What the task asks ->
Please print the whole listing again, exactly as shown.
== Dataset excerpt ==
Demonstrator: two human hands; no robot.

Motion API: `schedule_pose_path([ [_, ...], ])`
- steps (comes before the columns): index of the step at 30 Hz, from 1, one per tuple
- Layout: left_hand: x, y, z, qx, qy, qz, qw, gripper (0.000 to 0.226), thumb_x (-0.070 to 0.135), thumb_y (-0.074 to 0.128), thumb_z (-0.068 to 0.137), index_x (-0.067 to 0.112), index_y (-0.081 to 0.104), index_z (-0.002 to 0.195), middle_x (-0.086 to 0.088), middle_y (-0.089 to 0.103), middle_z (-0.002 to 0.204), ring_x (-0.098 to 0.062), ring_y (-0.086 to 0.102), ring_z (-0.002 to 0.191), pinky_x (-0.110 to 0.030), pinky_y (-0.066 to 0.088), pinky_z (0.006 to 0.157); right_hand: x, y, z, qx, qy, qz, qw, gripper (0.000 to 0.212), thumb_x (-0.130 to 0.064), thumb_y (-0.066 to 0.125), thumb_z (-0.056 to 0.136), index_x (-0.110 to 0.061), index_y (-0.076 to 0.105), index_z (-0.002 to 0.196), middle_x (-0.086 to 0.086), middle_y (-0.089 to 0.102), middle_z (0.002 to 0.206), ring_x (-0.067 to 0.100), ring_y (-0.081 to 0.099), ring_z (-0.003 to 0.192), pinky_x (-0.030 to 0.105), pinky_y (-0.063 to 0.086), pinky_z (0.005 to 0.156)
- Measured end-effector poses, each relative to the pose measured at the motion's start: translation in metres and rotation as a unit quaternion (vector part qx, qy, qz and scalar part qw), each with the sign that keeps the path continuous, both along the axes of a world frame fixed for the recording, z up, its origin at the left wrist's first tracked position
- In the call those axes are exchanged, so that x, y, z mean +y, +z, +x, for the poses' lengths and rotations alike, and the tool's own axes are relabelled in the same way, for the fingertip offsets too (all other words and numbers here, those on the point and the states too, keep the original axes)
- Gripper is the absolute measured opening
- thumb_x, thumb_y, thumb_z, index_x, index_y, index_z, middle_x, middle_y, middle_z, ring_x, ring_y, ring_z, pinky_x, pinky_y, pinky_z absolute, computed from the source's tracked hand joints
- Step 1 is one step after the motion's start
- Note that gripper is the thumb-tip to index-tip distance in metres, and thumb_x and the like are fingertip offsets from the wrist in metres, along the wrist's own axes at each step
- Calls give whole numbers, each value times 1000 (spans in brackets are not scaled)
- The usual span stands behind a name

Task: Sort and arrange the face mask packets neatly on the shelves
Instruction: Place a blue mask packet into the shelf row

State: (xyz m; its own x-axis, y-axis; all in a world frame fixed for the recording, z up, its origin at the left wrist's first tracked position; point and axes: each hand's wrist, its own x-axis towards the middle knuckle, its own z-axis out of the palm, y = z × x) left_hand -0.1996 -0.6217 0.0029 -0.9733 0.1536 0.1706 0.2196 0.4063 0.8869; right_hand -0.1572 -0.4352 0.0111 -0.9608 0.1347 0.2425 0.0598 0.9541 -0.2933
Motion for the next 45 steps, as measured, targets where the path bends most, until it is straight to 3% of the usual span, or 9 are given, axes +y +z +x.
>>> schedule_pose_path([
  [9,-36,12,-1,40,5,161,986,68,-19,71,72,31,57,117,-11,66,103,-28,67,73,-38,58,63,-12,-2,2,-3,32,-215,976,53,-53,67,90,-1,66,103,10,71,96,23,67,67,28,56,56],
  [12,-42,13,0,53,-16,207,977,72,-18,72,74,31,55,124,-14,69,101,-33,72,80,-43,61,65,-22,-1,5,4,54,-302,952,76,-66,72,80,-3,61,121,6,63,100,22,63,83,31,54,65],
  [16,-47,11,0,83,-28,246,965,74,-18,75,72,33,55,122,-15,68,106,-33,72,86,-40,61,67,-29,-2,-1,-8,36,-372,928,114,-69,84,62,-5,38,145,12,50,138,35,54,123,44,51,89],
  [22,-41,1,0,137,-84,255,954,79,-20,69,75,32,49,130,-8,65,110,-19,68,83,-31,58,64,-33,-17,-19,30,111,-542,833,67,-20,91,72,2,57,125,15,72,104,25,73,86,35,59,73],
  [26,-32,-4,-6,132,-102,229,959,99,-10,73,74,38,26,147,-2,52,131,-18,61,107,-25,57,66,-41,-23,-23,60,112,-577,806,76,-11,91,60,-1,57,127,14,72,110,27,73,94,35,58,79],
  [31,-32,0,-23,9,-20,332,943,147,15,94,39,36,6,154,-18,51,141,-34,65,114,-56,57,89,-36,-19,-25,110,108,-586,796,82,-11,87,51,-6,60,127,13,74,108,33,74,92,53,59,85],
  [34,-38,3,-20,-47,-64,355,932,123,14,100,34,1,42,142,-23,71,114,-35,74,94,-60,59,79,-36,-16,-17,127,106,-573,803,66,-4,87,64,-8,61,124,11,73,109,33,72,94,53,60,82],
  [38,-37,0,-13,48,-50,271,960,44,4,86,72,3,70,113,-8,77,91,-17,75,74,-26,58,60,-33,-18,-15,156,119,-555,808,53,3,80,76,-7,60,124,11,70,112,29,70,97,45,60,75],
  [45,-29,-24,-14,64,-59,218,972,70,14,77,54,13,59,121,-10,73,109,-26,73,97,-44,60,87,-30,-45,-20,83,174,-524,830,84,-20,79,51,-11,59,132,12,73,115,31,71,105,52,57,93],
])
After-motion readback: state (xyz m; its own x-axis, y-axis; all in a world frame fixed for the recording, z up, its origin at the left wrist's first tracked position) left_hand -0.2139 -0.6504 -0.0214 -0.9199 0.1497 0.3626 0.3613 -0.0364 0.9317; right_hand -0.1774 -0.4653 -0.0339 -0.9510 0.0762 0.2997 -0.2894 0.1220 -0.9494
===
Final answer ->
Demonstrator: two human hands; no robot.

Motion API: `schedule_pose_path([ [_, ...], ])`
- steps (comes before the columns): index of the step at 30 Hz, from 1, one per tuple
- Layout: left_hand: x, y, z, qx, qy, qz, qw, gripper (0.000 to 0.226), thumb_x (-0.070 to 0.135), thumb_y (-0.074 to 0.128), thumb_z (-0.068 to 0.137), index_x (-0.067 to 0.112), index_y (-0.081 to 0.104), index_z (-0.002 to 0.195), middle_x (-0.086 to 0.088), middle_y (-0.089 to 0.103), middle_z (-0.002 to 0.204), ring_x (-0.098 to 0.062), ring_y (-0.086 to 0.102), ring_z (-0.002 to 0.191), pinky_x (-0.110 to 0.030), pinky_y (-0.066 to 0.088), pinky_z (0.006 to 0.157); right_hand: x, y, z, qx, qy, qz, qw, gripper (0.000 to 0.212), thumb_x (-0.130 to 0.064), thumb_y (-0.066 to 0.125), thumb_z (-0.056 to 0.136), index_x (-0.110 to 0.061), index_y (-0.076 to 0.105), index_z (-0.002 to 0.196), middle_x (-0.086 to 0.086), middle_y (-0.089 to 0.102), middle_z (0.002 to 0.206), ring_x (-0.067 to 0.100), ring_y (-0.081 to 0.099), ring_z (-0.003 to 0.192), pinky_x (-0.030 to 0.105), pinky_y (-0.063 to 0.086), pinky_z (0.005 to 0.156)
- Measured end-effector poses, each relative to the pose measured at the motion's start: translation in metres and rotation as a unit quaternion (vector part qx, qy, qz and scalar part qw), each with the sign that keeps the path continuous, both along the axes of a world frame fixed for the recording, z up, its origin at the left wrist's first tracked position
- In the call those axes are exchanged, so that x, y, z mean +y, +z, +x, for the poses' lengths and rotations alike, and the tool's own axes are relabelled in the same way, for the fingertip offsets too (all other words and numbers here, those on the point and the states too, keep the original axes)
- Gripper is the absolute measured opening
- thumb_x, thumb_y, thumb_z, index_x, index_y, index_z, middle_x, middle_y, middle_z, ring_x, ring_y, ring_z, pinky_x, pinky_y, pinky_z absolute, computed from the source's tracked hand joints
- Step 1 is one step after the motion's start
- Note that gripper is the thumb-tip to index-tip distance in metres, and thumb_x and the like are fingertip offsets from the wrist in metres, along the wrist's own axes at each step
- Calls give whole numbers, each value times 1000 (spans in brackets are not scaled)
- The usual span stands behind a name

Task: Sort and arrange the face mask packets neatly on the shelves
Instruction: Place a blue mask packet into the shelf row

State: (xyz m; its own x-axis, y-axis; all in a world frame fixed for the recording, z up, its origin at the left wrist's first tracked position; point and axes: each hand's wrist, its own x-axis towards the middle knuckle, its own z-axis out of the palm, y = z × x) left_hand -0.1996 -0.6217 0.0029 -0.9733 0.1536 0.1706 0.2196 0.4063 0.8869; right_hand -0.1572 -0.4352 0.0111 -0.9608 0.1347 0.2425 0.0598 0.9541 -0.2933
Motion for the next 45 steps, as measured, targets where the path bends most, until it is straight to 3% of the usual span, or 9 are given, axes +y +z +x.
>>> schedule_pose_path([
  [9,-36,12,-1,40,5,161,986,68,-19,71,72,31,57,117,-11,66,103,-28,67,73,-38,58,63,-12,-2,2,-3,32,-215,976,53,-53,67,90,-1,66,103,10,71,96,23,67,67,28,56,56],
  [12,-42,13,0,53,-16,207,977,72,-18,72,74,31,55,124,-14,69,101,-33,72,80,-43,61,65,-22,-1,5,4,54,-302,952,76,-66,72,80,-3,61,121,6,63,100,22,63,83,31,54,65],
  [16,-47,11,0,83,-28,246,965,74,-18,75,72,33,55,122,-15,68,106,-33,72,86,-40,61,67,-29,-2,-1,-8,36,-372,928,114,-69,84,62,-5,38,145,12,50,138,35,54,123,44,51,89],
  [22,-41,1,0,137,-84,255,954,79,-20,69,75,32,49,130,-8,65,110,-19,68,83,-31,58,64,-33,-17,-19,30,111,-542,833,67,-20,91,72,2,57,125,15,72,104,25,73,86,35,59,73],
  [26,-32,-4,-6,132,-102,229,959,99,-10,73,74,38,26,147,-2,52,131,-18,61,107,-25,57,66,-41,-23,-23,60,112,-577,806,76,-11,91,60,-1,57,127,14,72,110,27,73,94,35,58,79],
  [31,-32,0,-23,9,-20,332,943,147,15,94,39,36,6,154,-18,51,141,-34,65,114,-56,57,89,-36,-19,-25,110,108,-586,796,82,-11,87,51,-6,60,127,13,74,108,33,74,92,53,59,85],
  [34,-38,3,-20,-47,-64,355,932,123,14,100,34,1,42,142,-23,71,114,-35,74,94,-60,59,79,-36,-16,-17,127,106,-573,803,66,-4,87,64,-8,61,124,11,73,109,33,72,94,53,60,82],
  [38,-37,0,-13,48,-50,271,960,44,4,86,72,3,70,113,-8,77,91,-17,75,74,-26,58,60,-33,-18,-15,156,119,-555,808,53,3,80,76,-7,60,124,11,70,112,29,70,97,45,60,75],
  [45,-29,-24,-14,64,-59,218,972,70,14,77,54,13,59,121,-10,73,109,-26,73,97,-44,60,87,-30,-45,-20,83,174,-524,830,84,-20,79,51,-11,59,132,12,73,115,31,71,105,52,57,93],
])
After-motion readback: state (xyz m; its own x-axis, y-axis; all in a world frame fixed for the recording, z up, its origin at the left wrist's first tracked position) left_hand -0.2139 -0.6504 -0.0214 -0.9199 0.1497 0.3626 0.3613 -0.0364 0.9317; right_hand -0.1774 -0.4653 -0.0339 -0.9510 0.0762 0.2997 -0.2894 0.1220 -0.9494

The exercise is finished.